奥ゆ記

ヌーソロジー片手に奥行きを歩きましょう♪

ライプニッツまでさかのぼれば…

前回の記事では「奥行き」というものを「オマエとオレを行き来できる隙間」と表現しました。

 

前回の記事

https://nobiyan.hatenablog.com/entry/2019/01/02/165416

 

しかし奥行きとは、僕の人生においても社会というひとつの世界を前に、なぜかいつも押しつぶされ失われていく流れの中にあります。

きっと誰もが一度は抵抗を試みるものの、いつしか運命に従ってあきらめることに答えを見つけているのだと思います。

でも、それでも僕たちは、やはり奥行きで生きているのだという主張を根底に生きていくのであり、常にその矛盾を行ったり来たりさせられてるわけです。

 

ヌーソロジーに出会ってわかったことは、このように「世界に対する主張を生きなくてはならないこと」が僕たちの運命なのではなくて、その主張に基づいたものに世界を変えることができるのだという、まずはその確信に至ることが運命だということです。

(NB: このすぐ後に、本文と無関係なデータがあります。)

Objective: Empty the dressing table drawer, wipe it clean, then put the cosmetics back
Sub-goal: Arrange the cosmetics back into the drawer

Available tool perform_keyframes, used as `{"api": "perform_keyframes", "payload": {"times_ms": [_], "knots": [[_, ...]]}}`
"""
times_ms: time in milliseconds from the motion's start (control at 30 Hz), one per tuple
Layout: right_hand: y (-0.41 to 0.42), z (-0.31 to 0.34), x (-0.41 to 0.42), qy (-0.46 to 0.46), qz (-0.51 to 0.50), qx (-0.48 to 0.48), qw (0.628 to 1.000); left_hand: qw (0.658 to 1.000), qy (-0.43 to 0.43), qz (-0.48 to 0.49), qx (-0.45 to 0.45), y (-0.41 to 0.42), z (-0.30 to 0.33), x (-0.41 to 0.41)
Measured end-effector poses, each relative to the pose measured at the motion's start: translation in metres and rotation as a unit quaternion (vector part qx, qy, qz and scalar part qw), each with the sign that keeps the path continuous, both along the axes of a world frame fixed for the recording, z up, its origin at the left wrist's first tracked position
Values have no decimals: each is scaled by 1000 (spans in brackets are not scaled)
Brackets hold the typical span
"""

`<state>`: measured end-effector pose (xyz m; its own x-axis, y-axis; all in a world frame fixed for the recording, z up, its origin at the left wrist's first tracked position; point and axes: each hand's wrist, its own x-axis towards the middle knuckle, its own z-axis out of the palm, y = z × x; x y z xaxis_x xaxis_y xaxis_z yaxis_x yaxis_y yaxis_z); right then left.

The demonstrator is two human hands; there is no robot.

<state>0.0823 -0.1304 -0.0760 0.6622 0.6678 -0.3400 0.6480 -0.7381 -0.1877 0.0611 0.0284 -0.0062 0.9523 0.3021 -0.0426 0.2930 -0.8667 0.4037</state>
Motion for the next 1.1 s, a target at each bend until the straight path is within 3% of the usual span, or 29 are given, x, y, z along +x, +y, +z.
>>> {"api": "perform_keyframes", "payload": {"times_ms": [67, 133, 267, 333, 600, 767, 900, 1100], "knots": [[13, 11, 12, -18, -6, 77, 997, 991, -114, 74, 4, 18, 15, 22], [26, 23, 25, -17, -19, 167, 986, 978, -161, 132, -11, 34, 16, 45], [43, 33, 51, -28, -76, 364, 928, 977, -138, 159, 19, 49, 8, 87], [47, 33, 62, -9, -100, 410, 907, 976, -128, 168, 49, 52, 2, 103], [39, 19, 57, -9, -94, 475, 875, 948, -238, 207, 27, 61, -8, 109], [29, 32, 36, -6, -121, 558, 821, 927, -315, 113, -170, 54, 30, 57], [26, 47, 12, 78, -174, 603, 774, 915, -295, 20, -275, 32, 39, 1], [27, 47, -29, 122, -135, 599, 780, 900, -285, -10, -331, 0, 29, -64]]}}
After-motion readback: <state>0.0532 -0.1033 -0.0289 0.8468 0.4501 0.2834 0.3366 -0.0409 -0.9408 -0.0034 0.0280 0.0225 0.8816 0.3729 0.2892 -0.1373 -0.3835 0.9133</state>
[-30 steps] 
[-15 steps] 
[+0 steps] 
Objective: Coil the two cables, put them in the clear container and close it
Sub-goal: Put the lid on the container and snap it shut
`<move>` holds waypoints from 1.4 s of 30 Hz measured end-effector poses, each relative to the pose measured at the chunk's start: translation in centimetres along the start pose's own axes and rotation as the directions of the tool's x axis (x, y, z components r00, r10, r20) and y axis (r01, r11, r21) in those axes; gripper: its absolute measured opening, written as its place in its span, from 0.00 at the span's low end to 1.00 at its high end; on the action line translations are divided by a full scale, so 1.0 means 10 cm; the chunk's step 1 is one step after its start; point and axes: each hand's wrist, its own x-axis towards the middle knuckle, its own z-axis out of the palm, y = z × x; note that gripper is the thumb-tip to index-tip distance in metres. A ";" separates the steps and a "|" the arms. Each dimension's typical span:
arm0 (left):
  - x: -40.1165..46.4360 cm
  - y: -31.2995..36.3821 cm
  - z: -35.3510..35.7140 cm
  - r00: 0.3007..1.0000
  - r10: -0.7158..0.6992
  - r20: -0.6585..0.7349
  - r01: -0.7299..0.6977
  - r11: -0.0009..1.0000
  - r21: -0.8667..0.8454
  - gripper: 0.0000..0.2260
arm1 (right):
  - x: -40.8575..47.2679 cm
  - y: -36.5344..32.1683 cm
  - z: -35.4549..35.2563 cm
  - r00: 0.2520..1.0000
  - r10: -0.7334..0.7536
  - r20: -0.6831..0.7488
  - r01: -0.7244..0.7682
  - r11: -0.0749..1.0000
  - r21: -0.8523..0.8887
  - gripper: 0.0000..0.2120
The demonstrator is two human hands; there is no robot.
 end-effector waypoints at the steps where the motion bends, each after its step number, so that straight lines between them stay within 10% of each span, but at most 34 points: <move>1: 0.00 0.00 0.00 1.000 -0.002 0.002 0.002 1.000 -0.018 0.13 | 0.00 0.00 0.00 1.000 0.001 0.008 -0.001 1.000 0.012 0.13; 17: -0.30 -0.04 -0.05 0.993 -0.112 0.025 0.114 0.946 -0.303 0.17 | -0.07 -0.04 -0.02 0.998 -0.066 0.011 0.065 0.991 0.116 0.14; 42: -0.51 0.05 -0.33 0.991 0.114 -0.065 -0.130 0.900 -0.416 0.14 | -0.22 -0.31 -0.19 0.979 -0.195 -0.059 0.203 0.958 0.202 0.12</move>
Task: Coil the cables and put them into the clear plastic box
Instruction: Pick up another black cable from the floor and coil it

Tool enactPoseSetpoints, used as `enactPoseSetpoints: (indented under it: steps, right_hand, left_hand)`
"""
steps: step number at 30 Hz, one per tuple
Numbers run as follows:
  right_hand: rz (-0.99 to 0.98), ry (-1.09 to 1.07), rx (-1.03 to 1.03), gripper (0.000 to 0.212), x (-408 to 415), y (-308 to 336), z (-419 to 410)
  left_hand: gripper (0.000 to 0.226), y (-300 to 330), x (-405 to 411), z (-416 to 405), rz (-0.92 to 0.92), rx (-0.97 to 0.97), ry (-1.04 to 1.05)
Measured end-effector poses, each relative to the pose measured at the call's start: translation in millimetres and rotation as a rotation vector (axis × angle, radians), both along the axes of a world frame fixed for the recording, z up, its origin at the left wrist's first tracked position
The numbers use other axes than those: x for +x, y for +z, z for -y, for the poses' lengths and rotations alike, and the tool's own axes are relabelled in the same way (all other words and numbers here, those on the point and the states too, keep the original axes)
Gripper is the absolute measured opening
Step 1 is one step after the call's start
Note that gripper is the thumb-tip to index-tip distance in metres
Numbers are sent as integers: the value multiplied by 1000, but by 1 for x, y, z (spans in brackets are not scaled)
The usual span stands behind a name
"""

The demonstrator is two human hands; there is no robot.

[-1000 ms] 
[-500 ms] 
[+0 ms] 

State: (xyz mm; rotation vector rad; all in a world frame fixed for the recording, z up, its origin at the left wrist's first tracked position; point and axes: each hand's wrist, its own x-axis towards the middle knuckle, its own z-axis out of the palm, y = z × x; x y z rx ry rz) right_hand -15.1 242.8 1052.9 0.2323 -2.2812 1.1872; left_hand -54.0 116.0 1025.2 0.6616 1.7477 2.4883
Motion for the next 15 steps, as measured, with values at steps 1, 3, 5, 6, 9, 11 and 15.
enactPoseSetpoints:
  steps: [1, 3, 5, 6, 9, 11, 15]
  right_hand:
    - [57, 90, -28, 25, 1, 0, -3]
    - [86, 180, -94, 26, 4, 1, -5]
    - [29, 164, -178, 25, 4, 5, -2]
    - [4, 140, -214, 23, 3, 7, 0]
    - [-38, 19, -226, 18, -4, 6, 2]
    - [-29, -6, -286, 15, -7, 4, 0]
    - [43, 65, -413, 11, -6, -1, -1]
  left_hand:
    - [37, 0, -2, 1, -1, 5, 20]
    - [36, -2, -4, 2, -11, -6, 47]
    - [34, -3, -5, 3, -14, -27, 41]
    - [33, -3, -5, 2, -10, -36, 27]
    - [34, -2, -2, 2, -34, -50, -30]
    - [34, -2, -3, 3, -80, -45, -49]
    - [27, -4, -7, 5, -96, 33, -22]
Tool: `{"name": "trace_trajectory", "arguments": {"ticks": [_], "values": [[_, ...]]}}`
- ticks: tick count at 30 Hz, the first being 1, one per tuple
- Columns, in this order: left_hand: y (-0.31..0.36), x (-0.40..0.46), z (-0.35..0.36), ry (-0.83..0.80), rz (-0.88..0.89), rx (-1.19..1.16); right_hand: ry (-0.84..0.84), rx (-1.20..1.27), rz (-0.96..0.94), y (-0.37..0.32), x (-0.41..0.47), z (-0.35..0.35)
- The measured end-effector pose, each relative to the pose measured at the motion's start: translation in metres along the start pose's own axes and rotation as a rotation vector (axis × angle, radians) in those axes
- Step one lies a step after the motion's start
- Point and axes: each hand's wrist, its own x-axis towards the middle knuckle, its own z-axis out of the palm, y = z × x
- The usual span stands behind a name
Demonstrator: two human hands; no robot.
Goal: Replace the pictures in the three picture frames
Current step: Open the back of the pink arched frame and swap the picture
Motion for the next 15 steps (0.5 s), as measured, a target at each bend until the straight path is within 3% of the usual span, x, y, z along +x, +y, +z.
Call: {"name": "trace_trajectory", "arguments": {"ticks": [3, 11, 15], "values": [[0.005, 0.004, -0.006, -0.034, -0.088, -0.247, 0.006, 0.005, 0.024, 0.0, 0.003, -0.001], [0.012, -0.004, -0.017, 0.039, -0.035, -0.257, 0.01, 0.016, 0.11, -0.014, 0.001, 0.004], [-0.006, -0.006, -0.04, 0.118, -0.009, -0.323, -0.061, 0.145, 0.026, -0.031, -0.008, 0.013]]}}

今回の記事ではライプニッツという哲学者を取り上げて、哲学の歴史がその奥行きの格闘史であることと、そこにはヒントが埋もれていることについて考えてみたいと思います。

 

哲学者ライプニッツまでさかのぼればある必要な景色が見えてくる

僕たちが当たり前に持たされている世界観が実はどういうものであるのかを知るということは、例えば「もしもあの時こうなっていたら世界はこんな風に違っていただろう」という想像によるのですが、あまりにも現在の僕たちにとっての根底が揺らぐものとなってしまってることから、とてもトリッキーな体験を求められます。

 

名前は覚えなくてもいいのですがリフキンというアメリカの著作家は、

「それぞれの世界観には、その構築者がいる」

機械的世界観の礎(いしずえ)を築いたのは三人の人間、すなわちフランシス・ベーコン、ルネ・デカルト、そしてアイザック・ニュートンである」

「しかも、当時から約四百年後にいるわれわれは、今なお、彼らの考え方を基盤にして生活している」

といいます。

何となく感じるものがあったらそれだけで十分です。

ライプニッツという哲学者はニュートンと同世代ですが、その時代すでに始まっていたデカルトの世界をなんとか食い止めようとしました。

何といって?

 

デカルトが言うように、力というものの考え方を、ここにあった物があそこに移動した時に使われたものというような、運動という現象の原因に限られたものとして定義してしまうと、物というものも同時にそういうものでしかなくなる」

「力というのはここにあった物(という私にとっての情報)が、今あそこにある物(という私にとっての情報)に表現されたということに対する私の認識の原因でもあるということ」

「つまり力というものは、移動という運動以外にも私に作用を及ぼすことすべて、つまりそれがボールであることを私に知らせたり、それを躍動的であると感じさせたりすることの原因でもある」

「そしてその実体としての物とは、本来そういうものだということ」

かなりの誇張表現をしましたが、僕にとってのライプニッツの紹介ということで許していただけるとしたら上記の様なことになります。

さて、デカルトの考え方をニュートンが引き継ぎ、その後の科学の努力の流れが今の世界ということです。

これがデカルトによる「力というものの定義」によって、僕たちを取り巻く「物」という概念が今の様になった分岐点です。

このライプニッツの主張は時代の申し子僕たちにとってはやはり空想世界の話に聞こえます。

しかし、デカルトにしろニュートンにしろそれらの主張のはじめは、当時の社会にとって決して常識ではなく、長い間の科学者たちの努力が加わって今の世界観の基盤となっているのです。

近代の努力がライプニッツの流れに注がれていたとしたらどうなっていたか、そんな事は考えても意味のない事です。

 

実は今がそれを始める時であって、「今それをやると将来どうなる??」というのがあるべき問いかけなのです。

 

「オマエとオレが行き来できる隙間」を叫ぶロックシーンは決して終わってなどいないのです。